Antes de invertir tiempo, dinero y recursos de tu empresa en un programa de coaching, vale la pena detenerte a evaluar si realmente vas a obtener resultados. No todas las personas ni todos los programas son iguales, y tomar una decisión informada puede marcar la diferencia entre un proceso transformador y una experiencia frustrante.
¿Cuáles son las condiciones para aprender a través del coaching?
Para que cualquier experiencia de aprendizaje funcione —no solo el coaching— se necesitan tres condiciones fundamentales [0:44]:
- Tener un reto real en el trabajo. Si todo marcha sin problemas, no sentirás la necesidad de aprender algo nuevo. El desafío profesional es el motor que impulsa el crecimiento.
- Contar con un guía. Necesitas saber que hay alguien que conoce un poco más del camino que tú. Puede ser un mentor, un gurú o, como se menciona con humor, un Obi-Wan o un Yoda.
- Inscribirte de manera activa. No basta con que te asignen un coach; debes optar conscientemente por la experiencia para estar listo para aprender.

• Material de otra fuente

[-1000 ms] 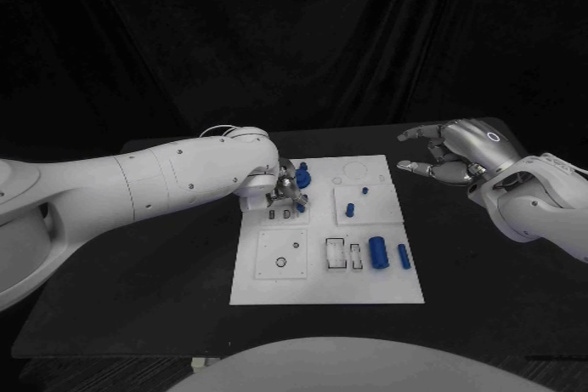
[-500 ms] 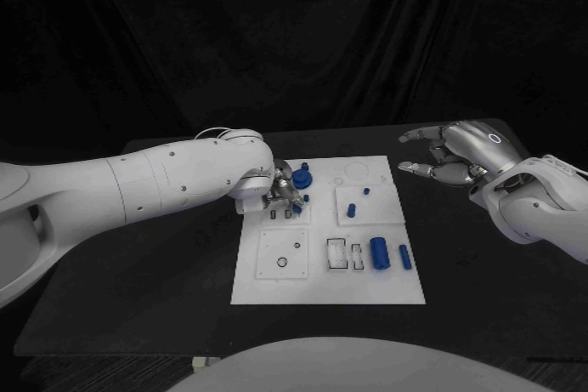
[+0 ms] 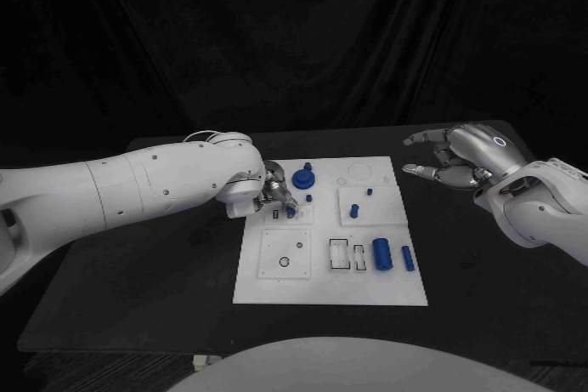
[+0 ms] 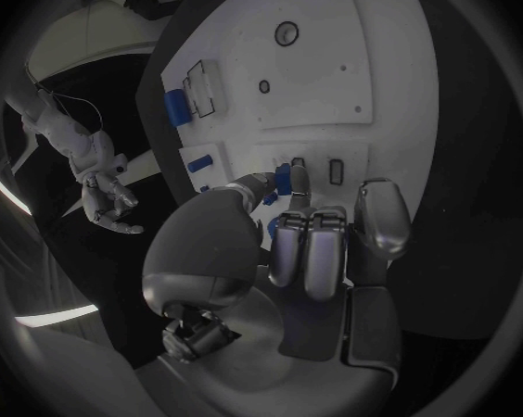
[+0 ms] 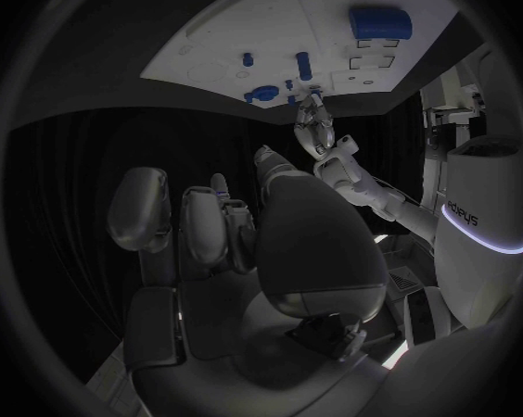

Cuando estas tres condiciones se cumplen, surge una pregunta personal: ¿estoy preparado? Recibir coaching implica trabajo duro. Ese profesional entrenado pondrá desafíos frente a ti, y enfrentarás momentos difíciles [1:48]. Además, necesitas reconocer que no tienes todas las respuestas: escuchar con atención, estudiar y mantener la humildad de que es posible aprender nuevos trucos.
¿Qué significa tener un learning mindset?
El concepto de mentalidad de aprendizaje aparece como un requisito esencial [2:22]. Significa tener la flexibilidad para remoldearte a ti mismo. Algunos coachees reconocen una nueva técnica pero la descartan diciendo "eso no funciona para mí". Si, por el contrario, tienes la apertura para rediseñar tu futuro y combinas esa actitud con disposición al esfuerzo, entonces probablemente eres material de coaching.
¿Cómo evaluar si un programa de coaching es bueno?
Una vez que confirmas tu disposición, el siguiente paso es analizar el programa en sí. Para ello, verifica tres elementos [3:14]:
- Contenido relevante. El programa debe cubrir exactamente lo que necesitas. Si tu objetivo es aprender a liderar equipos, el contenido debe abordar ese tema.
- Metodología sólida. Investiga qué credenciales como educadores tienen los coaches. No quieres perder el tiempo con alguien que carece de formación profesional en educación o facilitación.
- Métricas claras. Un buen programa ofrece un sistema para medir tu nivel actual y el progreso al finalizar. El antes y el después deben ser cuantificables.
Si una empresa o profesional de coaching te presenta contenido, metodología y forma de medición de manera clara, hay altas probabilidades de que el programa sea confiable. Pero esto es solo la mitad de la ecuación.
¿Cómo elegir al coach correcto?
La otra mitad consiste en determinar si ese coach particular es adecuado para ti. Para eso, necesitas una entrevista [4:14], como si fuera una audición. En esa conversación, busca tres cosas:
- Conocimiento. Pregunta cuánta experiencia tiene y cuál es su área de especialización. Si buscas un coach de nutrición, debe dominar ese campo; que sepa de desarrollo web no te aporta nada.
- Reputación. ¿Alguien de confianza te lo recomendó? ¿Existen otros clientes satisfechos con sus servicios? Las referencias son un indicador valioso.
- Química. Este es, probablemente, el factor más determinante [4:55]. Un coach puede tener credenciales impresionantes, pero si durante la reunión uno a uno sientes que no encajan, no sigas adelante. La química es lo que te permitirá sostener una relación de 10 o 12 meses y obtener resultados reales.
¿Qué acción puedes tomar ahora mismo?
Realiza una pequeña investigación en tu ciudad o país [5:26]. Busca quiénes son los principales proveedores de coaching, cuánto cobran y qué tipo de enfoque ofrecen: ¿son coaches ontológicos, de negocios o de otra especialidad? Comparte tus hallazgos con tu comunidad y empieza a intercambiar ideas sobre qué opciones existen a tu alcance.